(PROBLEM DESCRIPTION) Within the data beneath, some lines may hold the word "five". Give the number of those lines and nothing else.

(DATASET SECTION)
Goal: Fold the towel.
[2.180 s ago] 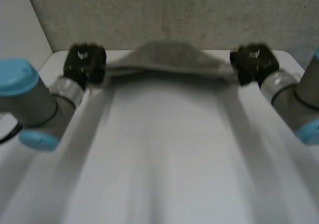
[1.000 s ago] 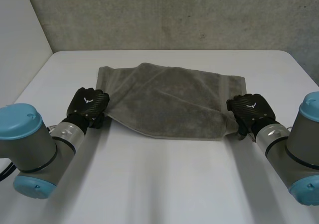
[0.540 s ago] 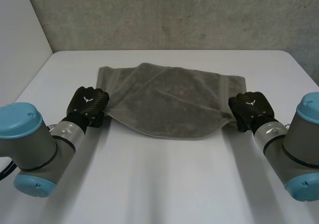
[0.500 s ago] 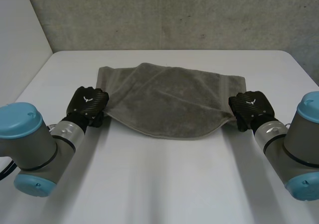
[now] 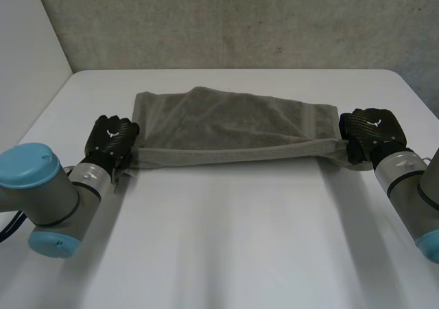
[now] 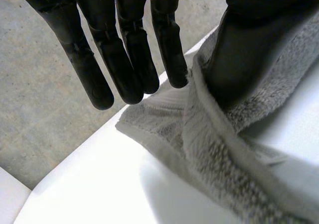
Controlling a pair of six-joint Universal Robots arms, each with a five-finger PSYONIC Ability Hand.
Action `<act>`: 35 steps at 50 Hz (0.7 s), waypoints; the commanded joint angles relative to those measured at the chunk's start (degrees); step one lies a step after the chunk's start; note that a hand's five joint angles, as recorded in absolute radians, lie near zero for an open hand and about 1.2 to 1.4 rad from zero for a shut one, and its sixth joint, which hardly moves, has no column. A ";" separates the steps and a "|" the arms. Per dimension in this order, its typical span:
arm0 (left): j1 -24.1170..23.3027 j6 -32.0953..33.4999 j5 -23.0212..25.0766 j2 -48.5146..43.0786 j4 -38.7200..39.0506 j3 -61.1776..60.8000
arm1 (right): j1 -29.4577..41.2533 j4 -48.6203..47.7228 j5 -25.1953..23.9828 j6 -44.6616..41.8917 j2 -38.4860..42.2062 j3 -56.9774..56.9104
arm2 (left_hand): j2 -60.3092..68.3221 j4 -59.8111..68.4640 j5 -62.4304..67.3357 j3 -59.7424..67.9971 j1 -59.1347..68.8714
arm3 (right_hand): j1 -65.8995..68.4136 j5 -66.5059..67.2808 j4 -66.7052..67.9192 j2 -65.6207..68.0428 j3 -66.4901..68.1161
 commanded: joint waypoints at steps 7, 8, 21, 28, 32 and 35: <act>0.63 4.32 -0.02 2.66 -3.99 0.25 | -1.77 1.09 0.45 -0.13 -0.47 -2.01 | 25.70 25.52 26.20 25.12 25.90 | 3.41 3.23 3.76 4.87 4.28; 0.64 4.32 -0.02 2.68 -4.00 0.25 | -1.60 2.48 0.37 -0.48 -0.82 -2.80 | 25.70 25.52 26.20 25.12 25.90 | 3.41 3.23 3.76 4.87 4.28; 0.29 1.33 0.59 27.73 -17.62 0.08 | -2.12 29.89 -8.93 -0.48 -14.69 -14.04 | 25.70 25.52 26.20 25.12 25.90 | 3.41 3.23 3.76 4.87 4.28; 0.20 -4.37 2.17 40.98 -26.04 5.25 | -1.95 39.74 -12.19 -0.92 -23.05 -23.00 | 25.70 25.52 26.20 25.12 25.90 | 3.41 3.23 3.76 4.87 4.28; 0.55 -5.17 4.28 43.02 -29.22 7.99 | -1.95 42.13 -12.55 -1.01 -23.77 -27.31 | 25.70 25.52 26.20 25.12 25.90 | 3.41 3.23 3.76 4.87 4.28; 0.90 -5.79 5.16 42.58 -30.89 9.83 | -1.95 43.62 -12.64 -2.06 -22.10 -29.43 | 25.70 25.52 26.20 25.12 25.90 | 3.41 3.23 3.76 4.87 4.28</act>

(RESPONSE FOR THIS EXERCISE) 2